7. Manifold standard
Perlengkapan saluran pipa penghubungan yang berfungsi untuk pembongkaran dan pemuatan dari
darat ke kapal atau sebaliknya. Perlengkapan ini ditempatkan diatas geladak terbuka pada kedua
sisi kapal, selain itu jaga berfungsi untuk mengalirkan ballast kotor cucian tangka ke darat.

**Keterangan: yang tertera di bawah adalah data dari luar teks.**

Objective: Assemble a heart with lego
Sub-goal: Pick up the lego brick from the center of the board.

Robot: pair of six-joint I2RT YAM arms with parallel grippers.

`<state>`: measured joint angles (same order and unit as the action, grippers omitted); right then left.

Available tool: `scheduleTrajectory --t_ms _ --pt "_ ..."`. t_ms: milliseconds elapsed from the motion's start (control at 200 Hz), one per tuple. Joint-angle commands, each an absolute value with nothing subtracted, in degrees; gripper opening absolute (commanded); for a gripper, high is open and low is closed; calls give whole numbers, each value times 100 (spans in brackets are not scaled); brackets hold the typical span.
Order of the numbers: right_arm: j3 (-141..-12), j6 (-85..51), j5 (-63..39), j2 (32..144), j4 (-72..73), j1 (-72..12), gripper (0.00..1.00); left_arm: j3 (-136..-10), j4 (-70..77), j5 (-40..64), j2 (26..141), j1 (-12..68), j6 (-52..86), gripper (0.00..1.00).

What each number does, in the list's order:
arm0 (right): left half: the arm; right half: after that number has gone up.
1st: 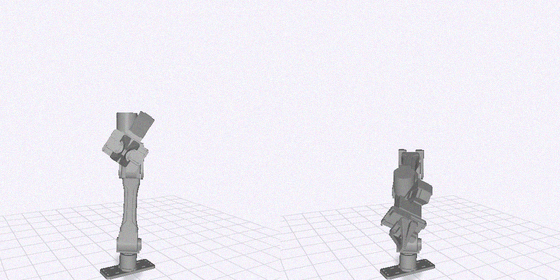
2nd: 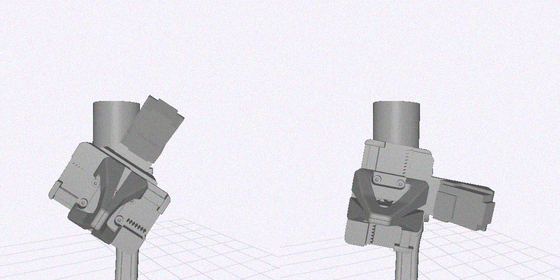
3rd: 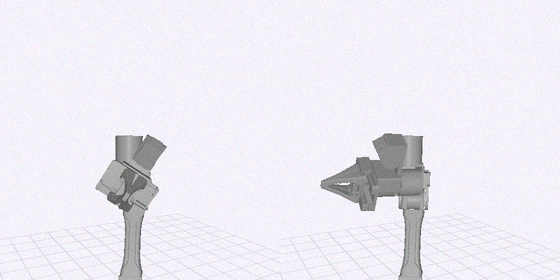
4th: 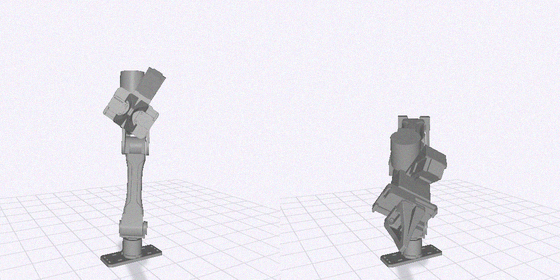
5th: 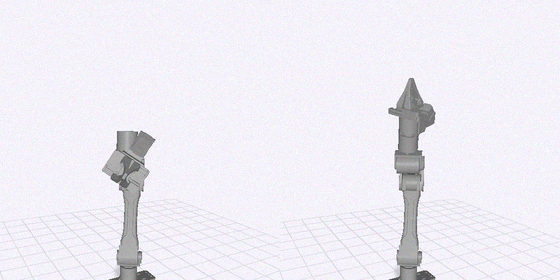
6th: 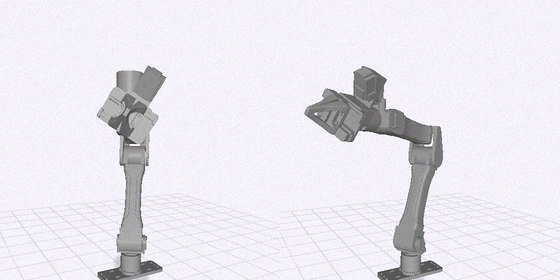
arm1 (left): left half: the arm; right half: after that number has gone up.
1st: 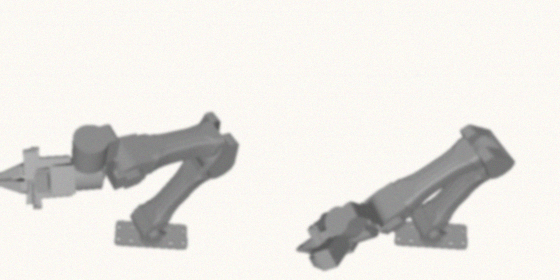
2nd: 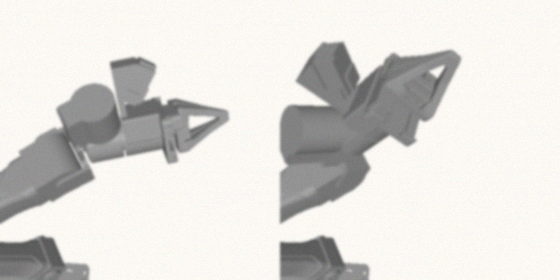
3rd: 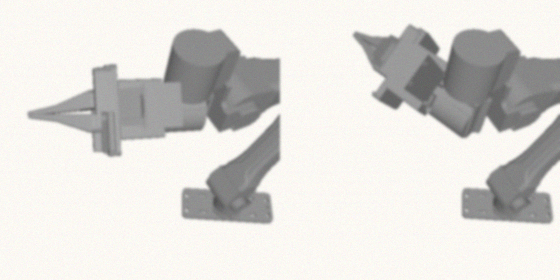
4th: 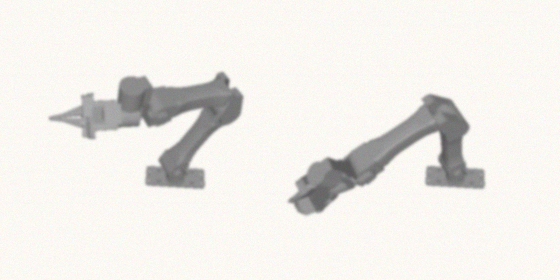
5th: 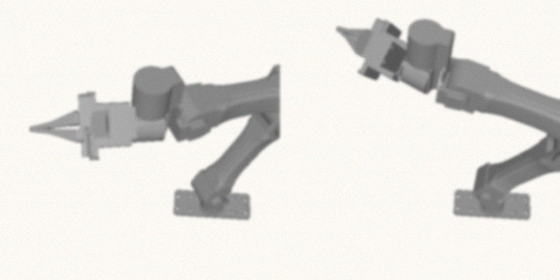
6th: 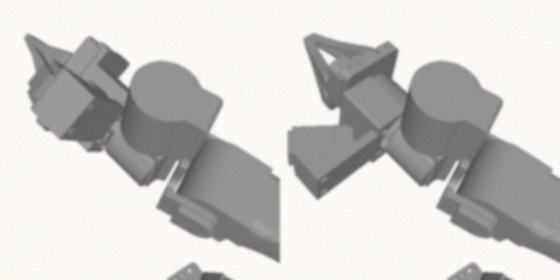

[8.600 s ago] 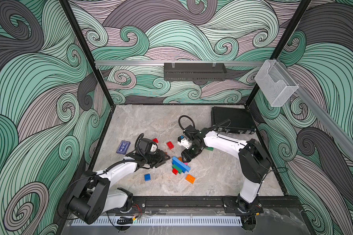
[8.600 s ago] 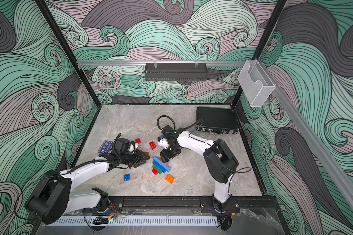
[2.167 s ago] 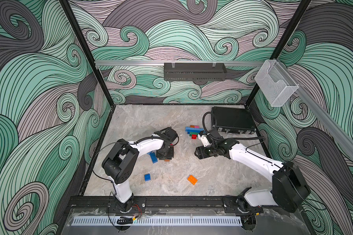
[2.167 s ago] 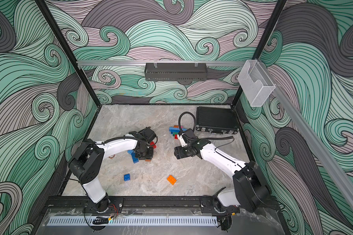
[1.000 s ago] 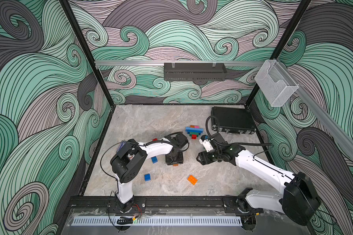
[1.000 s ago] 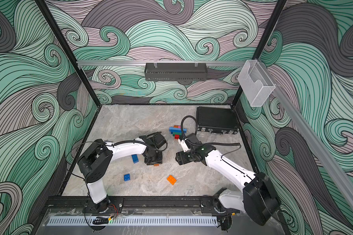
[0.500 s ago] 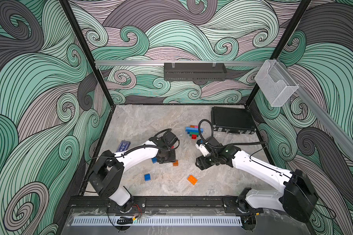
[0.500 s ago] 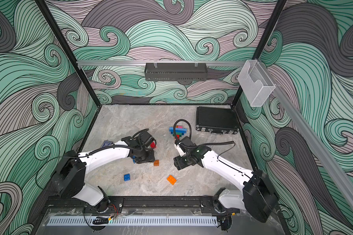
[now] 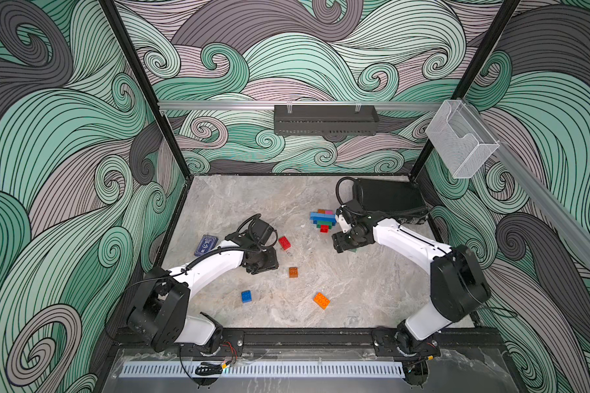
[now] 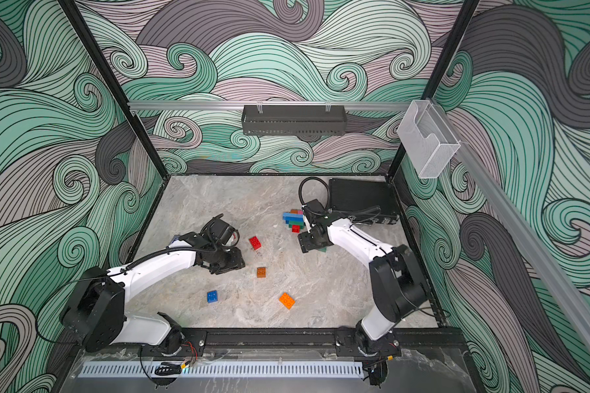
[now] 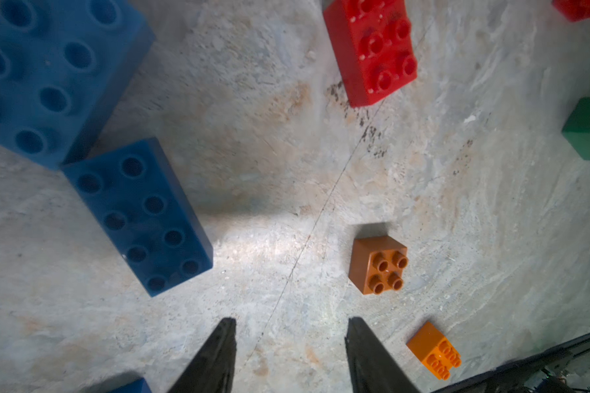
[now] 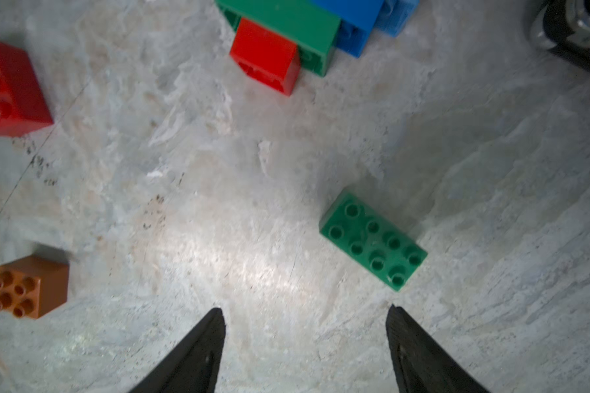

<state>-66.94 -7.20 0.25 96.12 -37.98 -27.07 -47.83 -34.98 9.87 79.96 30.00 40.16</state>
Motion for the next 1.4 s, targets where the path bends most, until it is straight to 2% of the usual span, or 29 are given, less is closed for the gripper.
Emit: scheduleTrajectory --t_ms 0,275,425,646,866,1176,1396 --pt "-7088 -463 27 10063 -3934 -2514 78 -4773 -3393 1217 7918 2854 3850 54" --pt "-7552 -229 -587 10805 -4135 -2109 79 -4615 -3270 1384 7945 2736 3841 53" --pt "-7291 -289 -1005 10745 -4173 -2146 79 -4519 -3169 1397 7904 2708 3867 53" --pt "-6807 -406 -891 10501 -4165 -2366 77 -4423 -3050 1503 7912 2691 3919 53" --pt "-6505 -579 -240 10172 -4176 -2725 67 -4334 -2954 1520 7884 2690 4007 52" --pt "-6481 -632 147 10246 -4206 -2845 46 -4245 -2868 1540 7876 2692 4087 52" --pt "-6614 -642 158 10360 -4237 -2925 44 -4210 -2839 1539 7893 2690 4104 51"
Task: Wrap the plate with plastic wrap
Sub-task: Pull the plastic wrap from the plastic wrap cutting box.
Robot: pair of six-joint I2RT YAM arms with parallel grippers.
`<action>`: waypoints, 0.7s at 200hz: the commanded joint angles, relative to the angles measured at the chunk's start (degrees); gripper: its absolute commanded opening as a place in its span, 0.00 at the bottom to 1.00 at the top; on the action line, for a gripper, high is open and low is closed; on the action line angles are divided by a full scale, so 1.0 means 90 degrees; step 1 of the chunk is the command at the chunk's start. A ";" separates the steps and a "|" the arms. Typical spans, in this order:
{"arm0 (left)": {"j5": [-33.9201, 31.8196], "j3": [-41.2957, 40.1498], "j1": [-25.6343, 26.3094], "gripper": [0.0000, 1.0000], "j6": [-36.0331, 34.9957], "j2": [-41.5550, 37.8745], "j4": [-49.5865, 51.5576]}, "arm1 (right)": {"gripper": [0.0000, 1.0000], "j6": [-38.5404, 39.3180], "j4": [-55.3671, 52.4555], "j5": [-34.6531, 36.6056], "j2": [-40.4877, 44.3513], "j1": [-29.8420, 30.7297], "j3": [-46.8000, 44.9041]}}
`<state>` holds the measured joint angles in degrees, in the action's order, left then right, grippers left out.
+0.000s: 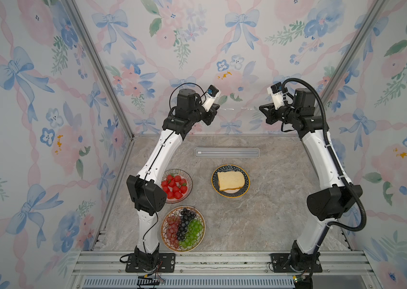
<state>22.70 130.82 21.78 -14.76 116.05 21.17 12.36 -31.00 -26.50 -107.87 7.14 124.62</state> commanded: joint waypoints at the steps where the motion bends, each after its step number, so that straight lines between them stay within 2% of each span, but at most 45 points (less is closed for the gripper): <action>1: -0.0115 0.0306 0.0011 0.00 -0.0060 -0.0324 -0.0214 | 0.00 -0.0118 0.0229 0.0083 0.0351 0.0024 0.0255; 140: -0.0110 0.0376 0.0053 0.00 -0.0044 -0.0268 -0.0211 | 0.00 -0.0119 0.0198 0.0142 0.0409 0.0018 0.0226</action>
<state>22.26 132.55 22.11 -14.79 116.05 22.06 11.97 -30.96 -26.09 -107.13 7.20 124.88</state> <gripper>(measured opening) 0.047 0.047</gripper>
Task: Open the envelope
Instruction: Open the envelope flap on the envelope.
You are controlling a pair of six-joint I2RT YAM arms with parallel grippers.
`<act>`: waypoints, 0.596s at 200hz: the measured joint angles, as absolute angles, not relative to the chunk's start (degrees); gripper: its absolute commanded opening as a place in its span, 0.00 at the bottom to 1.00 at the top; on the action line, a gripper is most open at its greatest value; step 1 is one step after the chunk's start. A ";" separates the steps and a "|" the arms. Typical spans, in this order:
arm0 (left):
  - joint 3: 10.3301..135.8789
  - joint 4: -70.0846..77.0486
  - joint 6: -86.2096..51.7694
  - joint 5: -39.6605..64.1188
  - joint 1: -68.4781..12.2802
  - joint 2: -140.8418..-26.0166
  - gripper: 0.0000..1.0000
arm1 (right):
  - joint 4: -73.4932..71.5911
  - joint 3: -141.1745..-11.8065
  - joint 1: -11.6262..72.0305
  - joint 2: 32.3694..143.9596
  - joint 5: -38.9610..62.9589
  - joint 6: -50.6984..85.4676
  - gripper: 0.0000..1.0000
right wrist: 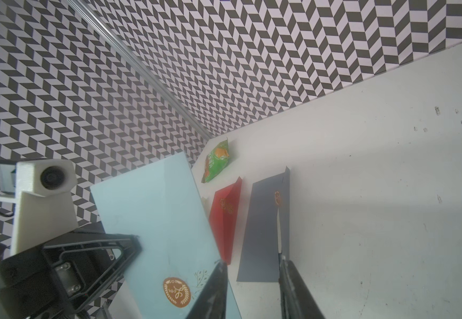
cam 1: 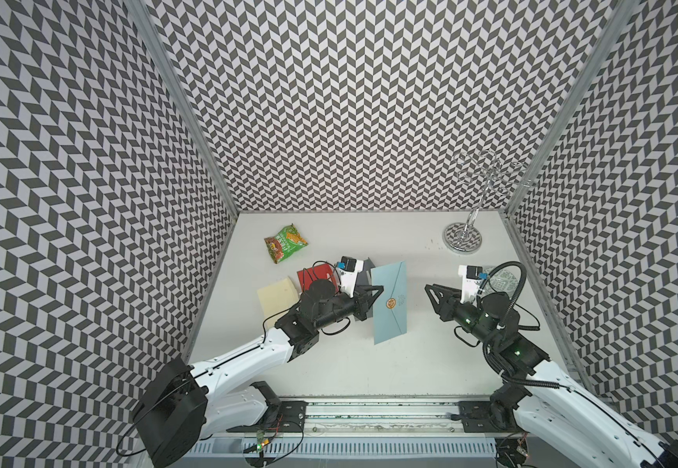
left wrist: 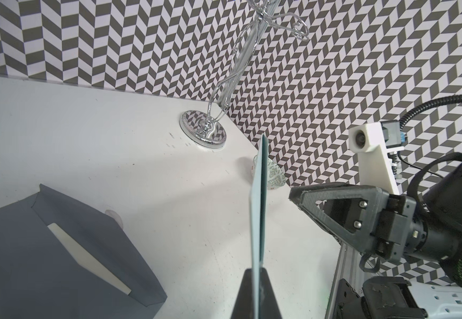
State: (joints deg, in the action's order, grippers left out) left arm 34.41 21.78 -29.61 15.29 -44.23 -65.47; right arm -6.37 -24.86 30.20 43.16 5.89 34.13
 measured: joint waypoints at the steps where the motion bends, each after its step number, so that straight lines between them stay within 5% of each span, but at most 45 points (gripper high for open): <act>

8. Pembatasan ukuran tangki


pada kapal harus memenuhi ketentuan dimana volume tiap tangki muatan maksimum 40.000 m 3
dan volume tangki samping tidak boleh lebih dari 75 % dari tangki muatan Panjang tangki muatan
tidak boleh melampaui 10 m atau sebagaimana yang telah dijelaskan peraturan no.24 konvensi
marpol 1973/1978.
9. Sub divisi dan stabilitas
Merupakan kriteria perhitungan bagi kapal-kapal tangki minyak baru dalam keadaan rusak, baik
kerusakan lambung maupun dasar kapal. Untuk sarat/trim penguatan penuh atau sebagian muatan
harus diberlakukan bagi setiap ruangan.
10. Buku catatan minyak (oil record book)
Bagian dari buku harian resmi kapal yang harus diisi setiap dilakukan kegiatan-kegiatan diatas kapal
seperti pemindahan air ballast, pemuatan/pembongkaran muatan, pencucian tangki muatan dan
pembuangan slop tank keluar kapal dsb.